__EXERCISE DETAILS__:
Below are records; report how many of their lines contain the word "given", giving only the number.

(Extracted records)

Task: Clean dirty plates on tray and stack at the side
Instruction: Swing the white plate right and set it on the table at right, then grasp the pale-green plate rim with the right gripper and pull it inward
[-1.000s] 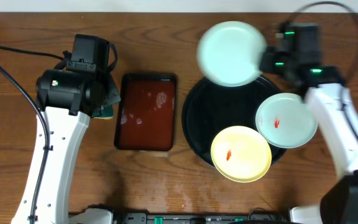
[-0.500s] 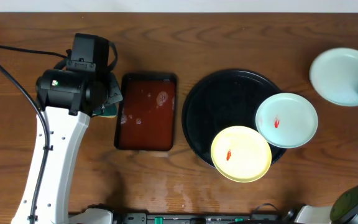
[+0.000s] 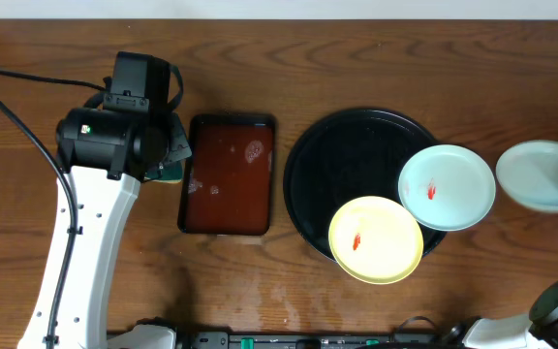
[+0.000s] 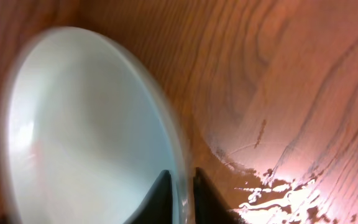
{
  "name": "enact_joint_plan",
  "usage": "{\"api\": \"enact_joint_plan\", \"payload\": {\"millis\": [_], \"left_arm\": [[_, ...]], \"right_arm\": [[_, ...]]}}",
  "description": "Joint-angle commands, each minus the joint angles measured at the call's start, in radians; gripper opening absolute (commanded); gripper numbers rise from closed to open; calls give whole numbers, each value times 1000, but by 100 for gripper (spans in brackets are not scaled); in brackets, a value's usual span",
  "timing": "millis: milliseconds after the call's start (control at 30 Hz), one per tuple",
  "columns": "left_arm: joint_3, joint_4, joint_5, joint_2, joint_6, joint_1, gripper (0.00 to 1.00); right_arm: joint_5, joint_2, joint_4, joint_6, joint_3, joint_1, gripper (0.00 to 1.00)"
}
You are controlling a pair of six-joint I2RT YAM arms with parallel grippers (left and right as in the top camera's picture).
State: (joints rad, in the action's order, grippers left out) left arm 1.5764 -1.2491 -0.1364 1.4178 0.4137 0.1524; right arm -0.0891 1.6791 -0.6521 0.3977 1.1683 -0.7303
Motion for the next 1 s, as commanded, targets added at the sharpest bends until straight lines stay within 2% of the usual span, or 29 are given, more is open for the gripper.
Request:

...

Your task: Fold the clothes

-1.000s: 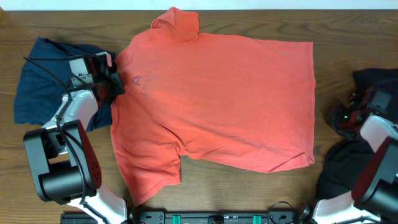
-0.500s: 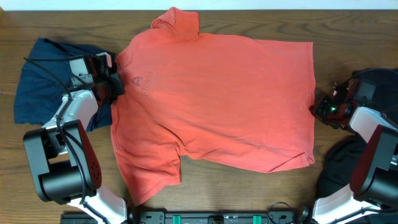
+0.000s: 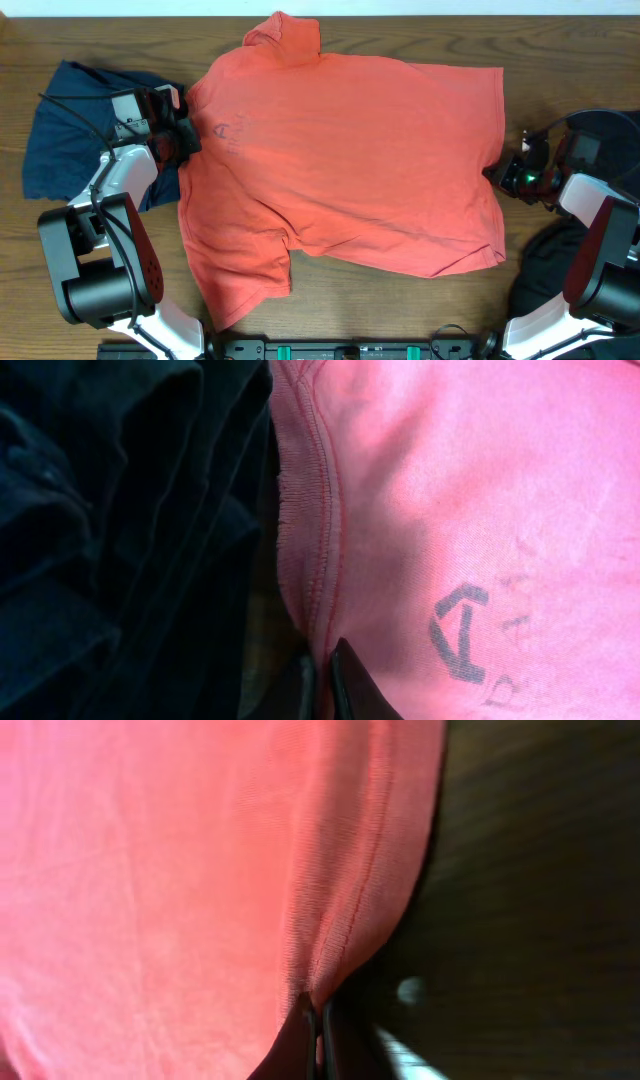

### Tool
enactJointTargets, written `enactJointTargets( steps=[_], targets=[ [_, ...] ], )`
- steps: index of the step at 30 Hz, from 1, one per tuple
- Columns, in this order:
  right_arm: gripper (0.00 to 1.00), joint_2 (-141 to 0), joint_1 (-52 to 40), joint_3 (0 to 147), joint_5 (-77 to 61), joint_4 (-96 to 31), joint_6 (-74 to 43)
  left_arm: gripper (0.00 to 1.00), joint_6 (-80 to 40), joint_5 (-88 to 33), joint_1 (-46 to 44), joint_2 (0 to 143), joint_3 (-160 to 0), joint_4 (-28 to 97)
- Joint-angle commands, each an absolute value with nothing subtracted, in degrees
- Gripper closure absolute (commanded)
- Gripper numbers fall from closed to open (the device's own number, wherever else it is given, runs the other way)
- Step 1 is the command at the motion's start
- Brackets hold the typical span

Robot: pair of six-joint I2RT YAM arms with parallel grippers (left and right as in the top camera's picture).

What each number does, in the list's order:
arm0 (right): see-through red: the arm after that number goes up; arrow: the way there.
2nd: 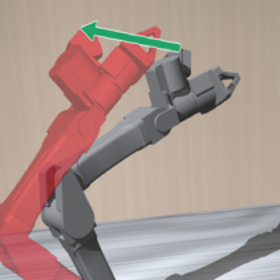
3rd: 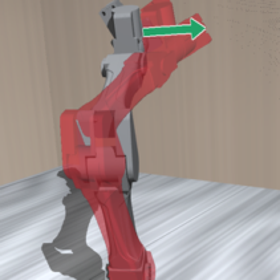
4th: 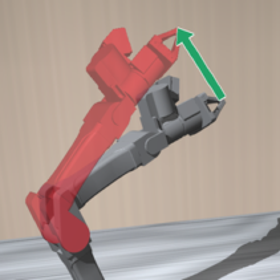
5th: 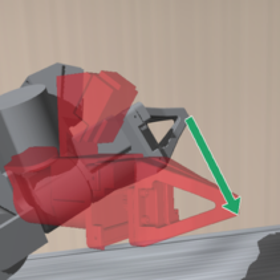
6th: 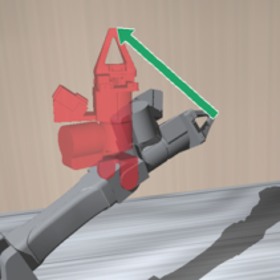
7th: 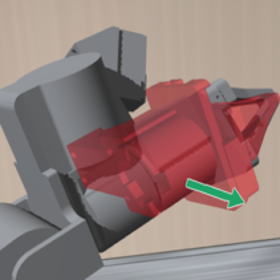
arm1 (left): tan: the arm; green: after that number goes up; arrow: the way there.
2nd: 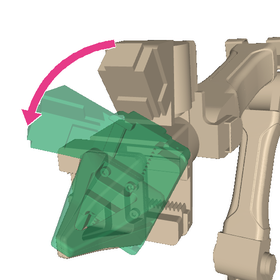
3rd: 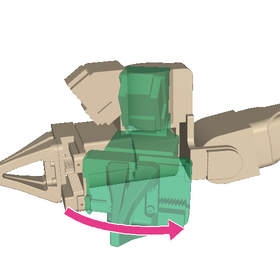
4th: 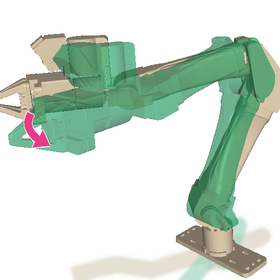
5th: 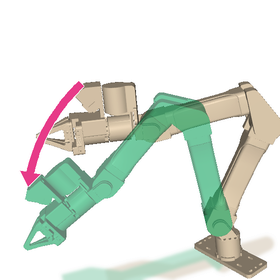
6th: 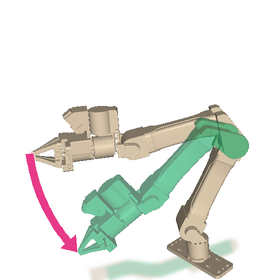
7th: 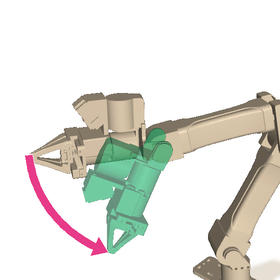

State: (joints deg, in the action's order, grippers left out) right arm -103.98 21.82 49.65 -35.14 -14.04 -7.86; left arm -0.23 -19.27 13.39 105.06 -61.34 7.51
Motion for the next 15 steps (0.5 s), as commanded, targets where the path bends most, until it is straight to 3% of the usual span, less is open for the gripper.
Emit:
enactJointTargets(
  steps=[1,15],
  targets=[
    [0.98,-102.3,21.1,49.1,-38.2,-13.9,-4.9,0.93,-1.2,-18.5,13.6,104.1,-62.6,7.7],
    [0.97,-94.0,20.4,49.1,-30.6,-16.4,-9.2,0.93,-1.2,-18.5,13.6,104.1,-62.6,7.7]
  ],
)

__RESPONSE AREA__:
2